# [Work instruction]
Return only the lines below starting at the line containing "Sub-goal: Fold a" and ending at the line containing "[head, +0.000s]", both included, exactly as they are and with no pictures.

[Data items]
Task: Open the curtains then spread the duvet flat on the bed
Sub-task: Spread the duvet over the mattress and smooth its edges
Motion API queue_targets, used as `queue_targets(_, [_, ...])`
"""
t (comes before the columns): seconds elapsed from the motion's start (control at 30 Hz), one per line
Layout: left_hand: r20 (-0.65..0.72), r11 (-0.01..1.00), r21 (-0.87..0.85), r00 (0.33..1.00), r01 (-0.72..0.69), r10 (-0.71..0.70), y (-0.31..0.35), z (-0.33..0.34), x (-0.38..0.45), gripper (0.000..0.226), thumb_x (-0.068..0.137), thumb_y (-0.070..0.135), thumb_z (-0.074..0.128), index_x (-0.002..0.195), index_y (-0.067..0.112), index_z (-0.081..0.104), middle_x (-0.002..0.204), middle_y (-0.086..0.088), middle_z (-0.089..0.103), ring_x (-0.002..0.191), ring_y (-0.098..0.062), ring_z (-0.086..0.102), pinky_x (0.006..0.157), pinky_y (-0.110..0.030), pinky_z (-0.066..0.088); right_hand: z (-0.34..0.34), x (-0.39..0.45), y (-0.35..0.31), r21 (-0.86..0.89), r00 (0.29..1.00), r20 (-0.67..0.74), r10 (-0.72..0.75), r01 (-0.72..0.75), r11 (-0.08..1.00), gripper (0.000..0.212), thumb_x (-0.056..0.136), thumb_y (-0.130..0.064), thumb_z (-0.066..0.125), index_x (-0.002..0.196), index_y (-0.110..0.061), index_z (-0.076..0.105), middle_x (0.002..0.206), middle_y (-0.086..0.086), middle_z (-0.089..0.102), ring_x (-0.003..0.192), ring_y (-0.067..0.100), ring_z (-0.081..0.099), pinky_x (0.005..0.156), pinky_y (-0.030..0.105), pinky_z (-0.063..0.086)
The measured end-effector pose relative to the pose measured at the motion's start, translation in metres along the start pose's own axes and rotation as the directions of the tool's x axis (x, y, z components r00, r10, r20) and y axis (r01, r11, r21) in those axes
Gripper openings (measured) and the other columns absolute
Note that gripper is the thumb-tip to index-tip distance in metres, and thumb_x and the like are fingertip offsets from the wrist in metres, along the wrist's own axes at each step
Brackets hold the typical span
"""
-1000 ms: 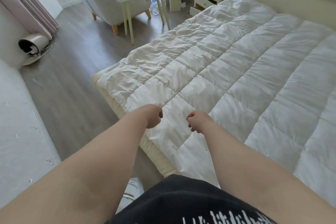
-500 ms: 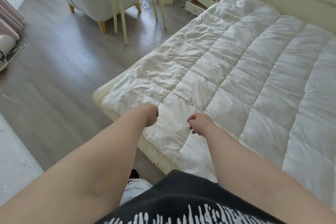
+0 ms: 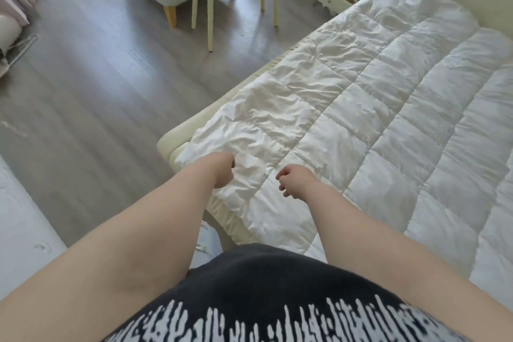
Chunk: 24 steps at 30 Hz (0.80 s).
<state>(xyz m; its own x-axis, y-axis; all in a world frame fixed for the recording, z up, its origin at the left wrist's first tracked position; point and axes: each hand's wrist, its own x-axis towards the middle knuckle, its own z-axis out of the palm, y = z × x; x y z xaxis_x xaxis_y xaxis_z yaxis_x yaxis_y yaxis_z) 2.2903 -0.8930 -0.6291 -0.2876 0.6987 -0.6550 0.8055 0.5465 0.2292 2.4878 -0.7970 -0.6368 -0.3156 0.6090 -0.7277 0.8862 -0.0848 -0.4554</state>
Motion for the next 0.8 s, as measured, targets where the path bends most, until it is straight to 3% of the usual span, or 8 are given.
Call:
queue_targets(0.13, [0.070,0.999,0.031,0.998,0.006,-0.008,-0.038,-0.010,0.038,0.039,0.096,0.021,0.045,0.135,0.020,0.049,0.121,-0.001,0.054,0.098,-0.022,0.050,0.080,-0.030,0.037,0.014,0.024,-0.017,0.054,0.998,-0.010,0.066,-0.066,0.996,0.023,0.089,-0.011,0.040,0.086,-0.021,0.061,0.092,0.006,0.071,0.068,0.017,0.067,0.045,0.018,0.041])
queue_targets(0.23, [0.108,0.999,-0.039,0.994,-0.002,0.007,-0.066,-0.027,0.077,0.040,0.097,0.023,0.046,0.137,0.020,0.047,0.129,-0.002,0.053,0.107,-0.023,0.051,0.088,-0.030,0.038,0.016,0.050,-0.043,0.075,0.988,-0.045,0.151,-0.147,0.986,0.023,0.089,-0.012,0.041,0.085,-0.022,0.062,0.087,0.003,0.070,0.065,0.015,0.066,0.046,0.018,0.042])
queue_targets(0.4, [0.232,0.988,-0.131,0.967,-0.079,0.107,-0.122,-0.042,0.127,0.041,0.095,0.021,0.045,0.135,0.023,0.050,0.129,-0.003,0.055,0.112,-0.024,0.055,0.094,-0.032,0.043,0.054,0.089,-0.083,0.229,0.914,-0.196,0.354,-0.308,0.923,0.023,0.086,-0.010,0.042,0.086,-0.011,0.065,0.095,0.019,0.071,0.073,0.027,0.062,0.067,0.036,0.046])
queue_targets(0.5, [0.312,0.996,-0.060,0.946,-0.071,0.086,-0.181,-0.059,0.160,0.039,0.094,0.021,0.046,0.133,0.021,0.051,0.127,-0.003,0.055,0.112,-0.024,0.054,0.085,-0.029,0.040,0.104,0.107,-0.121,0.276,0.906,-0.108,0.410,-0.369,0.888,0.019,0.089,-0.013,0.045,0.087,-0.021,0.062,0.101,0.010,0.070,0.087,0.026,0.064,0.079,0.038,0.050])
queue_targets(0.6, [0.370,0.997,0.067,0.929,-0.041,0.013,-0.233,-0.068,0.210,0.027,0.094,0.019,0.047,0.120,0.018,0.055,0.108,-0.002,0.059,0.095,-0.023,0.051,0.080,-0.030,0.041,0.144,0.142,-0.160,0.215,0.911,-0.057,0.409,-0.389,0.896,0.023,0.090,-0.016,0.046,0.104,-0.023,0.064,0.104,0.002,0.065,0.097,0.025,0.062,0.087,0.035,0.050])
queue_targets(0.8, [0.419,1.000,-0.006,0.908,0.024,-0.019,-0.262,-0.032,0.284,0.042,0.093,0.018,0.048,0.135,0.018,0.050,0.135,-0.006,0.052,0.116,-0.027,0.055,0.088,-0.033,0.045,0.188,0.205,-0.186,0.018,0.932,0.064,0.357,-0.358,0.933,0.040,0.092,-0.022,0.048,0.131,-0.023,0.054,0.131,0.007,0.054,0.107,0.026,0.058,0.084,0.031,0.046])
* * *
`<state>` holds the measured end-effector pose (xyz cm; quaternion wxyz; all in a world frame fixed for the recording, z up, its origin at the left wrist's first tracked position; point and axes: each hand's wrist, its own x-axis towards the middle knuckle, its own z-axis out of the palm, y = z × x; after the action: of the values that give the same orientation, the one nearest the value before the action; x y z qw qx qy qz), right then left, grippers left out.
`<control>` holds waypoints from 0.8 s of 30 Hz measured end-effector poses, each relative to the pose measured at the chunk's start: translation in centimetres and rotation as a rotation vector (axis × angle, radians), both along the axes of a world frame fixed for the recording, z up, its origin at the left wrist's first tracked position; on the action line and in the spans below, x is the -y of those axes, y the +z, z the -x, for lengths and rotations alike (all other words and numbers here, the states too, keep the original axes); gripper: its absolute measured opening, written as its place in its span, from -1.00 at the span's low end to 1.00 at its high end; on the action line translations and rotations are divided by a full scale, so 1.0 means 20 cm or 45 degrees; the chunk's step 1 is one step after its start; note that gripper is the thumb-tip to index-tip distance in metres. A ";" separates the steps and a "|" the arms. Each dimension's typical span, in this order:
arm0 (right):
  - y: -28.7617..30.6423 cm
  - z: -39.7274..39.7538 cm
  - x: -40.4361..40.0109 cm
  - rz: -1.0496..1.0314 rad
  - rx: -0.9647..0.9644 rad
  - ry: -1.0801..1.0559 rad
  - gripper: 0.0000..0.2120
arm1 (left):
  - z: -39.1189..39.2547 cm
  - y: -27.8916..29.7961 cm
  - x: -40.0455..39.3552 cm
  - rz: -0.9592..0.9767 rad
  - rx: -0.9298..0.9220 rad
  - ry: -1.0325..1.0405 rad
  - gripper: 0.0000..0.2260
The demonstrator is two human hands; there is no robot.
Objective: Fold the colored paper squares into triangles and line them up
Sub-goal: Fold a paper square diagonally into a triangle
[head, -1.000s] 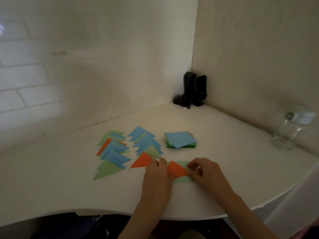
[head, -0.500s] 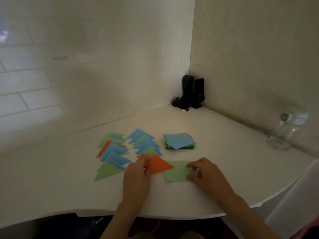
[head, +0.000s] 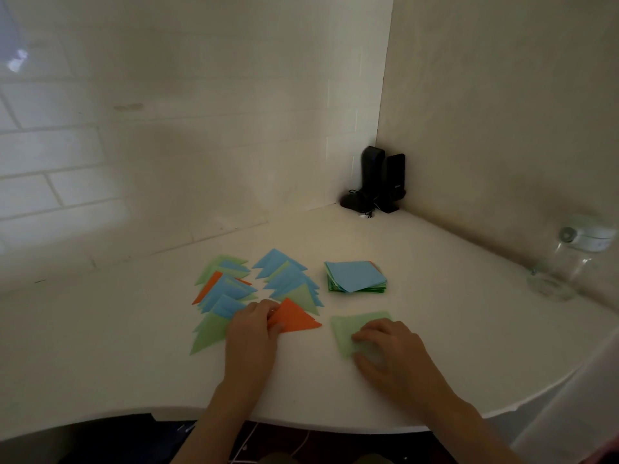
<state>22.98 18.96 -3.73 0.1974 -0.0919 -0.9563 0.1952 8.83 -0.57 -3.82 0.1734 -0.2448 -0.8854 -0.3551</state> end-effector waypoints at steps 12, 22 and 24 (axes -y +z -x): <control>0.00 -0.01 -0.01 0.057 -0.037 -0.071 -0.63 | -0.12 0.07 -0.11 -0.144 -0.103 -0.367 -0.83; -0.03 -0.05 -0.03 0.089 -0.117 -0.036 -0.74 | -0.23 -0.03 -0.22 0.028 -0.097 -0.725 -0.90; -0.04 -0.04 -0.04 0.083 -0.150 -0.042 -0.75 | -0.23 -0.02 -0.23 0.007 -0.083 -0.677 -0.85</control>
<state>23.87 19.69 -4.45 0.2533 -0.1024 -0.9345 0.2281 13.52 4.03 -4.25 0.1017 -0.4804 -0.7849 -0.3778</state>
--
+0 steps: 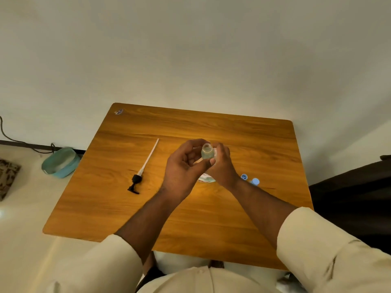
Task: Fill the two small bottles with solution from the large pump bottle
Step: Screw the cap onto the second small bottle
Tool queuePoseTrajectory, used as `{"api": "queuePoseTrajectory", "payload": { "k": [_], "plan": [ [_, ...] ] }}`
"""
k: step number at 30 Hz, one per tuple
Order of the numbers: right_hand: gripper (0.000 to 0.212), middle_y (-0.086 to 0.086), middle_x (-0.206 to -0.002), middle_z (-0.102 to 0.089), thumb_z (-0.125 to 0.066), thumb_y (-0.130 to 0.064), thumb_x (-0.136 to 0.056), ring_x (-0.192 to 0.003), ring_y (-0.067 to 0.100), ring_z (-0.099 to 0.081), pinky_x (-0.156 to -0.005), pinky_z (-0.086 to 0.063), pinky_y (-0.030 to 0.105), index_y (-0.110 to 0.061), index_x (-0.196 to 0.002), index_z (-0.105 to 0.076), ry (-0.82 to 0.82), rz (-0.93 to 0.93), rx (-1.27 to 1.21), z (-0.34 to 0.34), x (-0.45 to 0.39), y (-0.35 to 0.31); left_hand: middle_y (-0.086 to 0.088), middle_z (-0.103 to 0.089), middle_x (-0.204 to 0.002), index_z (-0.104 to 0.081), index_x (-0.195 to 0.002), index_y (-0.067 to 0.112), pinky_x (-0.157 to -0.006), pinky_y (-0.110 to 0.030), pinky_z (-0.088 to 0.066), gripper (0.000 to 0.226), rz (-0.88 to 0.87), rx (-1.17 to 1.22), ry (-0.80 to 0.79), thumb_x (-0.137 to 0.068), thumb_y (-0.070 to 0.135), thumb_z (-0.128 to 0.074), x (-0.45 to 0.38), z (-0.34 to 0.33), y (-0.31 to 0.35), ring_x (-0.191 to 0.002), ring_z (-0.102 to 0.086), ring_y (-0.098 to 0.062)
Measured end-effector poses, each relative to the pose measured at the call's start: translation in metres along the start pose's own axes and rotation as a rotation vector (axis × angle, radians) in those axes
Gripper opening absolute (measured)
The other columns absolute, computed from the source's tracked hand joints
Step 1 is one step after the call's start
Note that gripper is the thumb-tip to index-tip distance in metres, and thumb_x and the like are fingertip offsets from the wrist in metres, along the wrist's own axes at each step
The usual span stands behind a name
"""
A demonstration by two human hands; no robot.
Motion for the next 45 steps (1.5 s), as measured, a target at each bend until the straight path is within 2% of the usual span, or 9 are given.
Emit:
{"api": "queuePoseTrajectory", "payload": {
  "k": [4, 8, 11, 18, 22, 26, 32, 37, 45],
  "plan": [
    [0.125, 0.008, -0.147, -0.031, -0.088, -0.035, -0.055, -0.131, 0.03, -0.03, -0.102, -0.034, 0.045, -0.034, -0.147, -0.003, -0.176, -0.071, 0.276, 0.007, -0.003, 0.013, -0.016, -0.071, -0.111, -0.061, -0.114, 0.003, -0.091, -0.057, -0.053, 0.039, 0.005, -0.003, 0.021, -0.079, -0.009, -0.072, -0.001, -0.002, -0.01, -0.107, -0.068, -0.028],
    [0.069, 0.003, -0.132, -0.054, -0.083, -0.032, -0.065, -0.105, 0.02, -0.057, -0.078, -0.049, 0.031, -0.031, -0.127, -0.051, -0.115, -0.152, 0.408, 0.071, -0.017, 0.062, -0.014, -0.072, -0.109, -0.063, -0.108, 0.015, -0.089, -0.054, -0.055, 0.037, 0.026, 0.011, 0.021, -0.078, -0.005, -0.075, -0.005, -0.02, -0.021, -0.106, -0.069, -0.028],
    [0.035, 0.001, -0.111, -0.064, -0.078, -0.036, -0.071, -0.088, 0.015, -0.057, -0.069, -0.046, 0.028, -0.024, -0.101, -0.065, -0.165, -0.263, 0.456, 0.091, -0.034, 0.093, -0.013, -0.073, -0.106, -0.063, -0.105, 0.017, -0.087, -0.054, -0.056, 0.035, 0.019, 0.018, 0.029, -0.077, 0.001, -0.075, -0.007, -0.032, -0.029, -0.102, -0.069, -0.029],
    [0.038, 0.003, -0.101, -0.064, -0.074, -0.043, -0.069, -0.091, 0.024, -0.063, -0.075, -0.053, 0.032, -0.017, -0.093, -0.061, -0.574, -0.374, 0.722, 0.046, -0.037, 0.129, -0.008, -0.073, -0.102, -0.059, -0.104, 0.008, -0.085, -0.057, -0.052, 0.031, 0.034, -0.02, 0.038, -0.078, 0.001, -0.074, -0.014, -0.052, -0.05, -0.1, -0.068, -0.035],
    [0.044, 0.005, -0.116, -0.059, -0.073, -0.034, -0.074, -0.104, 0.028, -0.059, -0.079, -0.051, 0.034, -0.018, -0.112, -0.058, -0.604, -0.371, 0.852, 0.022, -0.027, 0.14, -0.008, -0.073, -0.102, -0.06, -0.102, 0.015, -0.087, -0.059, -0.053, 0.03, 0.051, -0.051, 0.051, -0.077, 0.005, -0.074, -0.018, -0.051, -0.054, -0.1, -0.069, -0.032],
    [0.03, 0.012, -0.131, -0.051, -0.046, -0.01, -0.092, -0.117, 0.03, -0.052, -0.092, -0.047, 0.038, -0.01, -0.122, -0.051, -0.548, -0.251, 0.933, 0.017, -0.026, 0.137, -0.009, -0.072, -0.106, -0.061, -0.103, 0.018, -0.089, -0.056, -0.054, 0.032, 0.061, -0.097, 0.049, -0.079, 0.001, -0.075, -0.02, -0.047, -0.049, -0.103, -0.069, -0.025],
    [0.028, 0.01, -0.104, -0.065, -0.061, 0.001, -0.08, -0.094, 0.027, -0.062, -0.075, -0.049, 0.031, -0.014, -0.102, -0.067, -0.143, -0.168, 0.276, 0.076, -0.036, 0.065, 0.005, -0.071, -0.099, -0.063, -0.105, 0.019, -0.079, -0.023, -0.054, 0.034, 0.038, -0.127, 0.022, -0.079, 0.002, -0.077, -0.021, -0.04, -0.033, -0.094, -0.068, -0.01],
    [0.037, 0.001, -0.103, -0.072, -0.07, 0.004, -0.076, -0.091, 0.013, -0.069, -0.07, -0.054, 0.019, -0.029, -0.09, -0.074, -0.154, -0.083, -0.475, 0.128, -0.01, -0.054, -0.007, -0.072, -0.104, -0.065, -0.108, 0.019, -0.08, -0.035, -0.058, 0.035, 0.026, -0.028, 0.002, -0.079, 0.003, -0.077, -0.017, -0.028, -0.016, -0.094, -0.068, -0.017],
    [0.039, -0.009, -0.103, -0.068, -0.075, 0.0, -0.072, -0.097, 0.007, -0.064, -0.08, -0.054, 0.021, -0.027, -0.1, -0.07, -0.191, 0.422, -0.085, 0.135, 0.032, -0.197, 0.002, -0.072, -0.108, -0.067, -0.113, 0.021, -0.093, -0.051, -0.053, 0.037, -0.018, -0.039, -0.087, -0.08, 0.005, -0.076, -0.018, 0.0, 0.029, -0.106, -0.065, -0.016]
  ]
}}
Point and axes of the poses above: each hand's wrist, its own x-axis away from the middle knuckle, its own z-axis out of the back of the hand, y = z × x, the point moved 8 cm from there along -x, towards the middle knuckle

# [Answer box]
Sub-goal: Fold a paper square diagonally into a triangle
[head, -1.000s] 
[head, -0.500s] 
[head, +0.000s] 

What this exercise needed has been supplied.